─── Records supplied ───

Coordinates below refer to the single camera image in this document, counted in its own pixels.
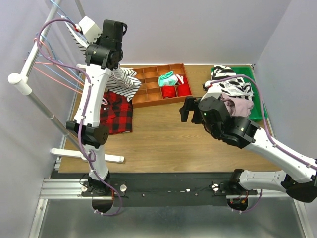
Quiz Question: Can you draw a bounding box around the pink wire hanger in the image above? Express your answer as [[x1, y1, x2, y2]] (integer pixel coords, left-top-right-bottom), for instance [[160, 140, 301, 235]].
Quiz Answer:
[[24, 37, 108, 105]]

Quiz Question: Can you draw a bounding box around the brown compartment tray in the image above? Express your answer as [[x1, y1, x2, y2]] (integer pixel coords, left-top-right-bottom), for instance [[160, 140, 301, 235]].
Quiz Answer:
[[132, 63, 193, 108]]

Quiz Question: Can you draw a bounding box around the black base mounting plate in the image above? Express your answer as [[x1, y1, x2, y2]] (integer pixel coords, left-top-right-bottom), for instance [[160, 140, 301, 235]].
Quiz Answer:
[[81, 172, 257, 208]]

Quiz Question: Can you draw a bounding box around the red white striped sock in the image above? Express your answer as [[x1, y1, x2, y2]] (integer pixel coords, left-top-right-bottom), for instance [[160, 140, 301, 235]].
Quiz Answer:
[[174, 74, 188, 85]]

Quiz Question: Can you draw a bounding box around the bold striped garment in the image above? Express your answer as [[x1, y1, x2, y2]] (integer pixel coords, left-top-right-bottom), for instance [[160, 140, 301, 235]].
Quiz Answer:
[[205, 65, 254, 101]]

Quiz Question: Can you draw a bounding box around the white metal clothes rack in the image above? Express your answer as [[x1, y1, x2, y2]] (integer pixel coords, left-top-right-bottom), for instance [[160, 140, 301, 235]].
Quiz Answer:
[[8, 0, 124, 163]]

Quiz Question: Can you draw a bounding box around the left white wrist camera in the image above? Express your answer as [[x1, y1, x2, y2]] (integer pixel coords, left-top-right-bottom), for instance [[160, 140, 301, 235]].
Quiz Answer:
[[76, 16, 102, 44]]

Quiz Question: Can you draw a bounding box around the mint white sock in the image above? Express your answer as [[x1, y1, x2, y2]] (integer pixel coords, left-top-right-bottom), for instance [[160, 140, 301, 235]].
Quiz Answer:
[[158, 71, 177, 87]]

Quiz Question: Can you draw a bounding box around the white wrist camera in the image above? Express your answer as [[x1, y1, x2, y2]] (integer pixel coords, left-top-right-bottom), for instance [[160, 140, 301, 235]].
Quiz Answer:
[[76, 16, 102, 44], [202, 81, 222, 99]]

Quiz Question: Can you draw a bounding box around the red black plaid shirt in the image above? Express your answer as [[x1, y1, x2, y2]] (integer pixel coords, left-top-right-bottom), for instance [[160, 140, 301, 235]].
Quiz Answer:
[[100, 91, 133, 135]]

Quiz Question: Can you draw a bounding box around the aluminium frame rail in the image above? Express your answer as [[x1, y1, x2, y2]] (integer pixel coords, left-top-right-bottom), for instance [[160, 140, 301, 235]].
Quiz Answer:
[[30, 173, 314, 238]]

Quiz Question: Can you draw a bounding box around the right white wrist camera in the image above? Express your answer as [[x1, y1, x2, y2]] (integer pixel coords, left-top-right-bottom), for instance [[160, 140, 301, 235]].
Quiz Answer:
[[202, 81, 222, 99]]

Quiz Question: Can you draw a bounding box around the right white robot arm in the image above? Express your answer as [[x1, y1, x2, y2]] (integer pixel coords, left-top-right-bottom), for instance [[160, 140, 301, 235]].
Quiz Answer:
[[179, 97, 317, 203]]

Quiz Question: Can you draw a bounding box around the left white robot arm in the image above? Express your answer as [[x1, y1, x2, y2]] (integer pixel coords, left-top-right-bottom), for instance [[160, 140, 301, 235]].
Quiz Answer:
[[66, 16, 127, 196]]

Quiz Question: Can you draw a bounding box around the red cloth left compartment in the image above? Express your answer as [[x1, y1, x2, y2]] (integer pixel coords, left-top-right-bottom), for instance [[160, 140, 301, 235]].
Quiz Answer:
[[161, 86, 176, 99]]

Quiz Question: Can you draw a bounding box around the blue wire hanger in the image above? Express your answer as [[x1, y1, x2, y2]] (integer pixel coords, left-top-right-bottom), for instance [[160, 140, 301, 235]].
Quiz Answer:
[[33, 40, 84, 94], [49, 0, 90, 48]]

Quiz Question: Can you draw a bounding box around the thin striped tank top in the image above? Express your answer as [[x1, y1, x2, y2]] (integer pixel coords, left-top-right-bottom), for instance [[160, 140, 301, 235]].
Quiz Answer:
[[79, 34, 141, 102]]

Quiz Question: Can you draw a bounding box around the mauve garment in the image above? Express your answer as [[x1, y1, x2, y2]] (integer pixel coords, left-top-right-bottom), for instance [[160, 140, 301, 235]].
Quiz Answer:
[[220, 93, 254, 117]]

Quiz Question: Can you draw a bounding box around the green plastic bin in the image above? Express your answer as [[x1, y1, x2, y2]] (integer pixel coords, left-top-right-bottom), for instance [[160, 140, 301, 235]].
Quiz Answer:
[[231, 66, 263, 122]]

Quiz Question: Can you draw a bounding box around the red cloth compartment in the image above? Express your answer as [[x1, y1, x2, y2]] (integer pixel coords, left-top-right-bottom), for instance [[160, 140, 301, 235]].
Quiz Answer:
[[176, 84, 192, 97], [161, 86, 176, 99]]

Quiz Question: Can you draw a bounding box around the red cloth right compartment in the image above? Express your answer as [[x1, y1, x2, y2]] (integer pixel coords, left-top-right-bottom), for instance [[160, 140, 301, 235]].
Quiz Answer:
[[176, 84, 192, 97]]

───

- What is expected
Hand back the records above exactly as they are, pictures excluded.

- Answer for the task
Coordinates below refer to the single camera image in this document, counted in its own pixels.
Quiz Question: Can you draw a bounding box around the pink wire hanger in the image above? Express your answer as [[x1, y1, x2, y2]] (integer pixel coords, left-top-right-bottom), for instance [[160, 140, 301, 235]].
Quiz Answer:
[[24, 37, 108, 105]]

Quiz Question: Can you draw a bounding box around the brown compartment tray in the image above? Express your answer as [[x1, y1, x2, y2]] (integer pixel coords, left-top-right-bottom), for instance [[160, 140, 301, 235]].
Quiz Answer:
[[132, 63, 193, 108]]

Quiz Question: Can you draw a bounding box around the black base mounting plate in the image above? Express your answer as [[x1, y1, x2, y2]] (integer pixel coords, left-top-right-bottom), for instance [[160, 140, 301, 235]].
Quiz Answer:
[[81, 172, 257, 208]]

Quiz Question: Can you draw a bounding box around the red white striped sock in the image above? Express your answer as [[x1, y1, x2, y2]] (integer pixel coords, left-top-right-bottom), for instance [[160, 140, 301, 235]].
Quiz Answer:
[[174, 74, 188, 85]]

Quiz Question: Can you draw a bounding box around the bold striped garment in the image above? Express your answer as [[x1, y1, x2, y2]] (integer pixel coords, left-top-right-bottom), for instance [[160, 140, 301, 235]].
Quiz Answer:
[[205, 65, 254, 101]]

Quiz Question: Can you draw a bounding box around the white metal clothes rack in the image above? Express your answer as [[x1, y1, x2, y2]] (integer pixel coords, left-top-right-bottom), for instance [[160, 140, 301, 235]].
Quiz Answer:
[[8, 0, 124, 163]]

Quiz Question: Can you draw a bounding box around the left white wrist camera in the image above? Express your answer as [[x1, y1, x2, y2]] (integer pixel coords, left-top-right-bottom), for instance [[160, 140, 301, 235]].
Quiz Answer:
[[76, 16, 102, 44]]

Quiz Question: Can you draw a bounding box around the mint white sock in the image above? Express your answer as [[x1, y1, x2, y2]] (integer pixel coords, left-top-right-bottom), for instance [[160, 140, 301, 235]].
Quiz Answer:
[[158, 71, 177, 87]]

Quiz Question: Can you draw a bounding box around the white wrist camera in the image above? Express your answer as [[x1, y1, x2, y2]] (integer pixel coords, left-top-right-bottom), for instance [[160, 140, 301, 235]].
Quiz Answer:
[[76, 16, 102, 44], [202, 81, 222, 99]]

Quiz Question: Can you draw a bounding box around the red black plaid shirt in the image above? Express your answer as [[x1, y1, x2, y2]] (integer pixel coords, left-top-right-bottom), for instance [[160, 140, 301, 235]].
Quiz Answer:
[[100, 91, 133, 135]]

Quiz Question: Can you draw a bounding box around the aluminium frame rail in the image above? Express your answer as [[x1, y1, x2, y2]] (integer pixel coords, left-top-right-bottom), for instance [[160, 140, 301, 235]].
Quiz Answer:
[[30, 173, 314, 238]]

Quiz Question: Can you draw a bounding box around the right white wrist camera in the image above? Express your answer as [[x1, y1, x2, y2]] (integer pixel coords, left-top-right-bottom), for instance [[160, 140, 301, 235]].
Quiz Answer:
[[202, 81, 222, 99]]

Quiz Question: Can you draw a bounding box around the right white robot arm in the image above? Express your answer as [[x1, y1, x2, y2]] (integer pixel coords, left-top-right-bottom), for instance [[160, 140, 301, 235]].
Quiz Answer:
[[179, 97, 317, 203]]

Quiz Question: Can you draw a bounding box around the left white robot arm in the image above? Express your answer as [[x1, y1, x2, y2]] (integer pixel coords, left-top-right-bottom), for instance [[160, 140, 301, 235]].
Quiz Answer:
[[66, 16, 127, 196]]

Quiz Question: Can you draw a bounding box around the red cloth left compartment in the image above? Express your answer as [[x1, y1, x2, y2]] (integer pixel coords, left-top-right-bottom), for instance [[160, 140, 301, 235]].
Quiz Answer:
[[161, 86, 176, 99]]

Quiz Question: Can you draw a bounding box around the blue wire hanger in the image above? Express your answer as [[x1, y1, x2, y2]] (integer pixel coords, left-top-right-bottom), for instance [[160, 140, 301, 235]].
Quiz Answer:
[[33, 40, 84, 94], [49, 0, 90, 48]]

Quiz Question: Can you draw a bounding box around the thin striped tank top in the image above? Express your answer as [[x1, y1, x2, y2]] (integer pixel coords, left-top-right-bottom), for instance [[160, 140, 301, 235]].
Quiz Answer:
[[79, 34, 141, 102]]

Quiz Question: Can you draw a bounding box around the mauve garment in the image above? Express your answer as [[x1, y1, x2, y2]] (integer pixel coords, left-top-right-bottom), for instance [[160, 140, 301, 235]].
Quiz Answer:
[[220, 93, 254, 117]]

Quiz Question: Can you draw a bounding box around the green plastic bin in the image above? Express your answer as [[x1, y1, x2, y2]] (integer pixel coords, left-top-right-bottom), for instance [[160, 140, 301, 235]].
Quiz Answer:
[[231, 66, 263, 122]]

Quiz Question: Can you draw a bounding box around the red cloth compartment in the image above? Express your answer as [[x1, y1, x2, y2]] (integer pixel coords, left-top-right-bottom), for instance [[160, 140, 301, 235]].
Quiz Answer:
[[176, 84, 192, 97], [161, 86, 176, 99]]

Quiz Question: Can you draw a bounding box around the red cloth right compartment in the image above? Express your answer as [[x1, y1, x2, y2]] (integer pixel coords, left-top-right-bottom), for instance [[160, 140, 301, 235]].
Quiz Answer:
[[176, 84, 192, 97]]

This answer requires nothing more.